Lo stesso giorno in cui ha avuto inizio l’anno scolastico, ho ricevuto una telefonata da un’amica insegnante di religione che mi portava a conoscenza di un suo progetto da presentare agli organi competenti del plesso scolastico in cui opera (Messina sud) circa l’educazione alla “mondialità” dei bambini con particolare ricaduta sulla messa al bando del razzismo.
Mi chiedeva se avessi del materiale da cui poter ricavare una prima ipotesi di lavoro. L’ho invitata a rivolgersi alla Caritas diocesana e a p. Andrea Cardile, visto pure che la stragrande maggioranza dei miei libri sono ancora inscatolati… La struttura di Via Emilia e il bravissimo chirurgo plastico operano già in questa direzione, seppur con modalità e finalità diverse ma convergenti proprio nell’educare la gente a prendere coscienza che l’altro, il diverso, non è un nemico da combattere ma un fratello da accogliere.
Questa introduzione, mi torna utile nel riprendereil tema (altre volte accennato) e approfondire alcuni segmenti “provocatori” nei confronti dei mass media e dei cristiani che hanno una particolare allergia (ahimè non stagionale) verso gli “stranieri” che circolano nelle nostre città.
L’allergia in questione ha un nome chiaro: intolleranza. E presenta dei sintomi preoccupanti perché con tempistica precisa, a causa dell’ondata xenofoba del momento, la rabbia diventa violenza e parecchi mass-media strumentalizzano i fatti per un tornaconto elettorale.
Chi non ricorda come all’inizio della “invasione storica” degli stranieri soprattutto africani (parlo degli anni ’80), qualcuno teorizzò che costoro fossero causa della diffusione dell’AIDS?

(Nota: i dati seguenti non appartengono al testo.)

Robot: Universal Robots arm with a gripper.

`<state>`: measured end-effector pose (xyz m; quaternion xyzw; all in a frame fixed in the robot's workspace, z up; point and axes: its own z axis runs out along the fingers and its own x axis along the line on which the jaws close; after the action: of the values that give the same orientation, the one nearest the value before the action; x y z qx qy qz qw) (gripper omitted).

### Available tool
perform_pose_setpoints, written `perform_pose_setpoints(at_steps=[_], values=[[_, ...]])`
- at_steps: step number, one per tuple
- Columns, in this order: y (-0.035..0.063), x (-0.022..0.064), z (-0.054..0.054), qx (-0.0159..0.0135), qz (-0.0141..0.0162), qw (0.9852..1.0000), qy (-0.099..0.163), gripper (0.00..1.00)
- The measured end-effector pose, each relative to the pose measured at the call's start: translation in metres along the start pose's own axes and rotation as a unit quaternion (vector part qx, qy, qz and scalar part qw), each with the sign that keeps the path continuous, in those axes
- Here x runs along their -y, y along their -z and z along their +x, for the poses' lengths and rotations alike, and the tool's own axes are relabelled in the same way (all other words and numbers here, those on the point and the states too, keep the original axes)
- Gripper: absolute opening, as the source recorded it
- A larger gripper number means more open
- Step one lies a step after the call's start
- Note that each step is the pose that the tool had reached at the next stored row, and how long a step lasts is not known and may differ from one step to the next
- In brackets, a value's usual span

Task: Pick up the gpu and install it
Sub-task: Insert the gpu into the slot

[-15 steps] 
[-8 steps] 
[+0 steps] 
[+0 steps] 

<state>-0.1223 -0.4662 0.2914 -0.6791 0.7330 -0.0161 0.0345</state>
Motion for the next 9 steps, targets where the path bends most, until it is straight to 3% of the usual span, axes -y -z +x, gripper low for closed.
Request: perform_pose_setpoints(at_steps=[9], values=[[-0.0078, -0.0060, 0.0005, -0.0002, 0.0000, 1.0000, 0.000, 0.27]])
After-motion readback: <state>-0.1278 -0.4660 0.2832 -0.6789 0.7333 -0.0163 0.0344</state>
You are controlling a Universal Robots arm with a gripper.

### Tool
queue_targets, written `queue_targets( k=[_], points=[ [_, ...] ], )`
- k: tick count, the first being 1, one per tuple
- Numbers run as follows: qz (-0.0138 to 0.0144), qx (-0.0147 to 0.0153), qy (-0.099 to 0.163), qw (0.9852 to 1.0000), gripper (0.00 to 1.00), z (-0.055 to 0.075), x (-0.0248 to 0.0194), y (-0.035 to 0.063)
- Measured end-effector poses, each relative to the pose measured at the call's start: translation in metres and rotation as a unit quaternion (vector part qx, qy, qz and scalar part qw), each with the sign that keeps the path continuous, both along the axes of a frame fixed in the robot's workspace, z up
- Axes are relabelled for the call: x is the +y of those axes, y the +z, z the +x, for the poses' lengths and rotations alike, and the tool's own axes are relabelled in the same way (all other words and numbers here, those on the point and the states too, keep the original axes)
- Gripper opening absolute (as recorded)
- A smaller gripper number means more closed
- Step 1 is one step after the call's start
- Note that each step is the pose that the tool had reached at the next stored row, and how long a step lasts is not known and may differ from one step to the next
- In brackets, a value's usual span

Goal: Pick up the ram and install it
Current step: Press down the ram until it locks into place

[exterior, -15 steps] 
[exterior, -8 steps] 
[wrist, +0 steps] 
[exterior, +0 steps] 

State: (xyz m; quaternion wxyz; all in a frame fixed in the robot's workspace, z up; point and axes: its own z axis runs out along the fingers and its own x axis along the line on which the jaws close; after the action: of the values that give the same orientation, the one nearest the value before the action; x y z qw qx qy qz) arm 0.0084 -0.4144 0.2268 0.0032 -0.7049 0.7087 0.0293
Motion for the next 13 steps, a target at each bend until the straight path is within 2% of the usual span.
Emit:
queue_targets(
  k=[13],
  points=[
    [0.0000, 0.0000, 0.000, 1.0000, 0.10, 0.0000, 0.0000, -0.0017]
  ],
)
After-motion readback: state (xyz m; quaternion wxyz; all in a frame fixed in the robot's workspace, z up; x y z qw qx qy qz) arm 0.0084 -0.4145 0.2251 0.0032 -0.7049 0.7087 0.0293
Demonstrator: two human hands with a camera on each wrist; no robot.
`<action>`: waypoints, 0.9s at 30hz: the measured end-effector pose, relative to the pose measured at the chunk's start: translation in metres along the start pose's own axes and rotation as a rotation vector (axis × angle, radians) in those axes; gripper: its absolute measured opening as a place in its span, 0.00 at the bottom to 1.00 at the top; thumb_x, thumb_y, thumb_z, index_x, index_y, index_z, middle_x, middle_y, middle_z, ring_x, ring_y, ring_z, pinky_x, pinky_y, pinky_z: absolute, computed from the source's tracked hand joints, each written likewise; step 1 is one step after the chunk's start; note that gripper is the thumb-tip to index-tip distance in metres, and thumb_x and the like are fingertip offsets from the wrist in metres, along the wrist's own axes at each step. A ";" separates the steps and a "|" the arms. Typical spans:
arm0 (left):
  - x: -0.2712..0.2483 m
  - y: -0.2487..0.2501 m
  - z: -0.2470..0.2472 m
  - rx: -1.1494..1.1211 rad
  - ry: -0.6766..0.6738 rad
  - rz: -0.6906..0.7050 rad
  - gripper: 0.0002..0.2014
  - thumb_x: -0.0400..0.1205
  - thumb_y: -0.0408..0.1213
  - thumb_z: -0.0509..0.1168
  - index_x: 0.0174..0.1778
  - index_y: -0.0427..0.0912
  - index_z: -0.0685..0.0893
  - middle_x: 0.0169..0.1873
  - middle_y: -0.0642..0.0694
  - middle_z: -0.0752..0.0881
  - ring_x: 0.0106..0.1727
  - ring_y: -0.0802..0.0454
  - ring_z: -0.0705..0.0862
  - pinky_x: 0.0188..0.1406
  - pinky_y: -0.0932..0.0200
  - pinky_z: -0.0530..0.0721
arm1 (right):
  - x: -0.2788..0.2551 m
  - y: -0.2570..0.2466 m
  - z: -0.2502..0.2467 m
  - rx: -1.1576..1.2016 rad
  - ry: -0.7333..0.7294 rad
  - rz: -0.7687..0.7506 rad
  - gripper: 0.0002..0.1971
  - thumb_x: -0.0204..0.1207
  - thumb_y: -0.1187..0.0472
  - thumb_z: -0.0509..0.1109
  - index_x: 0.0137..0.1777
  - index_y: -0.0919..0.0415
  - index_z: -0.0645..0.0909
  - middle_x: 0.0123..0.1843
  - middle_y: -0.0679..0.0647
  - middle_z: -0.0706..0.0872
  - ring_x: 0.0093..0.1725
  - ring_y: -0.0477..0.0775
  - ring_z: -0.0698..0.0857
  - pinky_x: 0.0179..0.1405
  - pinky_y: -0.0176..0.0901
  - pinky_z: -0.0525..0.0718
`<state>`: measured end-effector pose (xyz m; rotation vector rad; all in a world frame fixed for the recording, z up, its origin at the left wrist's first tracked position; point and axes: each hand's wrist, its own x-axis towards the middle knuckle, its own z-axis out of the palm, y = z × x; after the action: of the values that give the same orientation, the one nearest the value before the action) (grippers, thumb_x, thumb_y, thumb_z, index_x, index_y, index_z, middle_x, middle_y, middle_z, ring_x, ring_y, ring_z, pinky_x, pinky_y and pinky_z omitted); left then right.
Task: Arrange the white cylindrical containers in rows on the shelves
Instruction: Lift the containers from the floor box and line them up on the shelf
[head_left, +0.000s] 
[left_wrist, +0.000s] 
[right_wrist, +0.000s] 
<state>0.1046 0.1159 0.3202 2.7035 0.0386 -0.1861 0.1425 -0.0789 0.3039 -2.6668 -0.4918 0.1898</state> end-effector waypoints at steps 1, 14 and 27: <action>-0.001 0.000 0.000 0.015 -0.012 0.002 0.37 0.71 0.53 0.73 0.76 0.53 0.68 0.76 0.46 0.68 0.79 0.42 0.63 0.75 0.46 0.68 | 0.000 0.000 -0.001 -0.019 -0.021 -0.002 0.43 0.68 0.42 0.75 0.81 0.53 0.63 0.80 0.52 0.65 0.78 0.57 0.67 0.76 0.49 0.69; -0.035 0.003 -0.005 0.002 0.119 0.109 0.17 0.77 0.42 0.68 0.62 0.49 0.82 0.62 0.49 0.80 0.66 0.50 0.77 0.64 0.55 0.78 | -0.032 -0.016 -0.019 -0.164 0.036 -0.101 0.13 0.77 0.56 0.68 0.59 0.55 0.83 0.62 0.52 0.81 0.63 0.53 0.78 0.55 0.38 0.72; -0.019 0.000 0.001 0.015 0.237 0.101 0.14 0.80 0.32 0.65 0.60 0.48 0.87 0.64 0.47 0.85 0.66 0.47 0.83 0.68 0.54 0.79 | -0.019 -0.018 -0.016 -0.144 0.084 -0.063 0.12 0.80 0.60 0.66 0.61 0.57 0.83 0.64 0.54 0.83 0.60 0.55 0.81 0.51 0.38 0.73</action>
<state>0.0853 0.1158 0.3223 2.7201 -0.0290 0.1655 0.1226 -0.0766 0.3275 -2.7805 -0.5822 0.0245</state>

Faccio un altro riferimento più vicino di tempo e di luogo. Circa due mesi fa vi fu un repulisti generale nei confronti dei venditori ambulanti abusivi che stazionavano in una nota località del litorale nord di Messina. Sarebbe interessante calcolare la proporzione numerica fra quanti sono stati gli stranieri e quanti gli italiani sanzionati e allontanati. Forse rivedere le immagini ancora fruibili sul web potrebbe aiutare.
Pare però che né i cristiani, né gli uomini di buona volontà siano mai insorti…perché conviene a tutti farsi gli affari propri. So per esperienza che i sintomi di questo malessere non si curano solo con le polemiche o aggredendo le persone, ma riflettendo sui dati per avviare un confronto che in sé presenti le caratteristiche di una decisa educazione alla mondialità
Non so se i nostri giovani abbiano ancora memoria delle umiliazioni vissute dal nostro popolo a cavallo delle due guerre mondiali e subito dopo il 1945, allorché milioni di uomini, donne e bambini sono stati costretti a lasciare il proprio paese per “cercare pane, fortuna e speranza” nella Mittel-Europa e in America (del nord e del sud).
Forse dell’emigrazione non si parla più nei libri di storia? Ricordo che a Buenos Aires, nell’estate del 1990, conobbi un signore originario del mio stesso comune di nascita che, dopo 50 anni di vita porteña, mi disse: “Ho ancora rabbia per l’Italia che ci ha costretti ad emigrare… La mia patria ormai è questa. Ho detto ai miei figli che, anche se volessero e avessero la possibilità economica di riportare la salma in Sicilia, voglio essere tumulato qui, in Argentina”.
La tolleranza e la solidarietà si imparano anche attraverso la memoria che in questo caso suona nel dettato biblico del primo testamento: “Ricordati che anche tu sei stato straniero” (da quasi tre anni è stato pubblicato un libro il cui titolo ricalca la frase tratta dal Libro del Deuteronomio, a cura di Vincenzo Passerini con una lettera introduttiva di Alex Zanotelli, ed Il Margine. È una chicca perché in appena 84 pagine offre la proposta dell’atteggiamento giusto da tenere come cristiani e come cittadini di fronte alle cause delle migrazioni).
Se questo discorso è valido per tutti, dovrebbe essere un “imperativo categorico” per i cristiani che, legati a tutti gli uomini dal filo dell’amore del Padre, si sentono parte integrante dell’umanità intera e la vivono come dono da condividere. E se questi passaggi dovessero risultare veri e quindi vincolanti ed esigenti, allora proprio i cristiani possono, anzi debbono iniziare a ridiscutere il proprio benessere di fronte alla gente che scappa da fame, guerre, distruzioni, carestie…
La nostra accoglienza deve essere direttamente proporzionata a quanto prescrive il vangelo: “tutto quanto volete che gli altri facciano a voi, fatelo a loro”.